🤖 AI Summary
This work addresses the limited controllability and frequent task deviation of large language model (LLM)-based dialogue agents. To this end, we propose an SOP-guided Monte Carlo Tree Search (MCTS) planning framework. Our method explicitly models Standard Operating Procedures (SOPs) as structured dialogue control mechanisms, constructs the first multi-scenario SOP-annotated dialogue dataset—generated via semi-automatic role-playing (using GPT-4o) and rigorously validated by human annotators—and integrates chain-of-thought reasoning with supervised fine-tuning for SOP prediction, coupled with SOP-constrained online MCTS planning. Key contributions include: (1) the first formalization of SOPs as explicit, structured dialogue controllers; (2) the first publicly available SOP-annotated dialogue dataset spanning diverse scenarios; and (3) a novel planning framework that significantly improves task adherence. Experiments demonstrate a 27.95% absolute improvement in action accuracy over the GPT-3.5 baseline, markedly enhancing task focus and success rates for open-source LLMs. The code and dataset are publicly released.
📝 Abstract
Dialogue agents powered by Large Language Models (LLMs) show superior performance in various tasks. Despite the better user understanding and human-like responses, their lack of controllability remains a key challenge, often leading to unfocused conversations or task failure. To address this, we introduce Standard Operating Procedure (SOP) to regulate dialogue flow.
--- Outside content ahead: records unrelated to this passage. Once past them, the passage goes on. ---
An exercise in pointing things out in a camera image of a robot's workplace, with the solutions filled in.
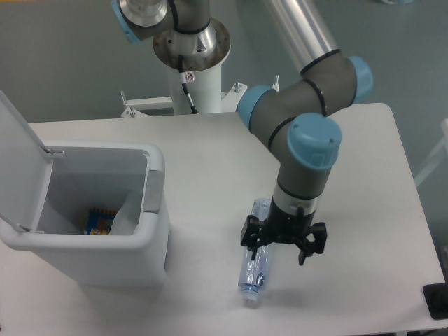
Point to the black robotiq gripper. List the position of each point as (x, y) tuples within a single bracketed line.
[(284, 228)]

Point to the crushed clear plastic bottle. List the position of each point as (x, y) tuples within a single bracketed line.
[(254, 275)]

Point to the white plastic wrapper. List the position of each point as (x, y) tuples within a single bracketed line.
[(127, 218)]

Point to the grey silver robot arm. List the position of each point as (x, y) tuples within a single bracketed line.
[(294, 124)]

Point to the white plastic trash can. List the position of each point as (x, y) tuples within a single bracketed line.
[(101, 175)]

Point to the white trash can lid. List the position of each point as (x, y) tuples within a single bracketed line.
[(26, 169)]

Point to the black device at table edge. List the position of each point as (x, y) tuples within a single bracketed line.
[(436, 300)]

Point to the blue yellow snack packet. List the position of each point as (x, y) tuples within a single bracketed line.
[(99, 221)]

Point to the white right base bracket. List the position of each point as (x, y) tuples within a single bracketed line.
[(231, 98)]

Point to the white base bracket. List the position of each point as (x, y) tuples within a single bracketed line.
[(231, 98), (158, 106)]

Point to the white upright bracket post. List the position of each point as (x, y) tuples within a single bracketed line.
[(275, 84)]

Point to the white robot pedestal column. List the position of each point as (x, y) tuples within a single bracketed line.
[(205, 91)]

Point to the white frame at right edge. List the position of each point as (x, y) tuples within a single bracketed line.
[(434, 158)]

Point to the white left base bracket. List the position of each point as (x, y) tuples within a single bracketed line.
[(158, 106)]

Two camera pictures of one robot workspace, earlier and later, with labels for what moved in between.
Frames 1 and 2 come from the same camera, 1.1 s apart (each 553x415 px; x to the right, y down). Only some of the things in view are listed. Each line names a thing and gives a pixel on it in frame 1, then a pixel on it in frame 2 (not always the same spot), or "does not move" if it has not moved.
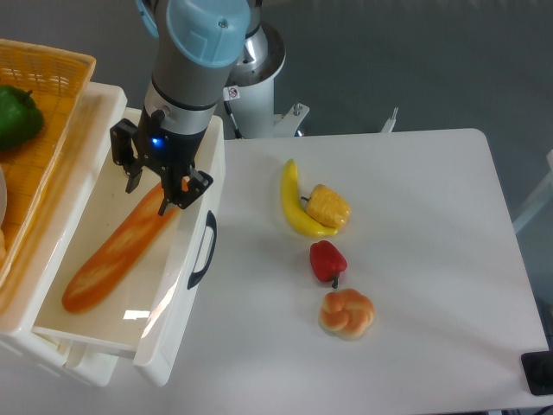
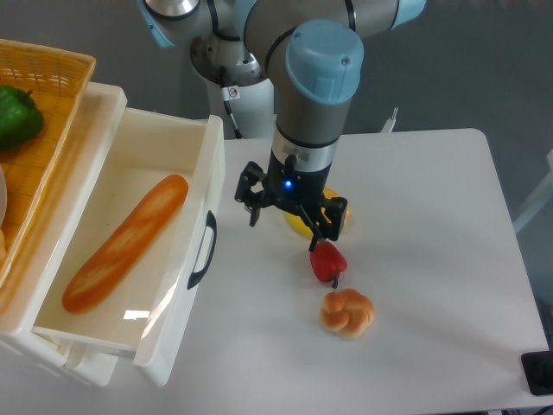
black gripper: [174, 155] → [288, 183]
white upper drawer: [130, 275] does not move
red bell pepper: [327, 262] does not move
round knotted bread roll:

Specifically, we propose ChatSOP, a novel SOP-guided Monte Carlo Tree Search (MCTS) planning framework designed to enhance the controllability of LLM-driven dialogue agents. To enable this, we curate a dataset comprising SOP-annotated multi-scenario dialogues, generated using a semi-automated role-playing system with GPT-4o and validated through strict manual quality control. Additionally, we propose a novel method that integrates Chain of Thought reasoning with supervised fine-tuning for SOP prediction and utilizes SOP-guided Monte Carlo Tree Search for optimal action planning during dialogues. Experimental results demonstrate the effectiveness of our method, such as achieving a 27.95% improvement in action accuracy compared to baseline models based on GPT-3.5 and also showing notable gains for open-source models. Dataset and codes are publicly available.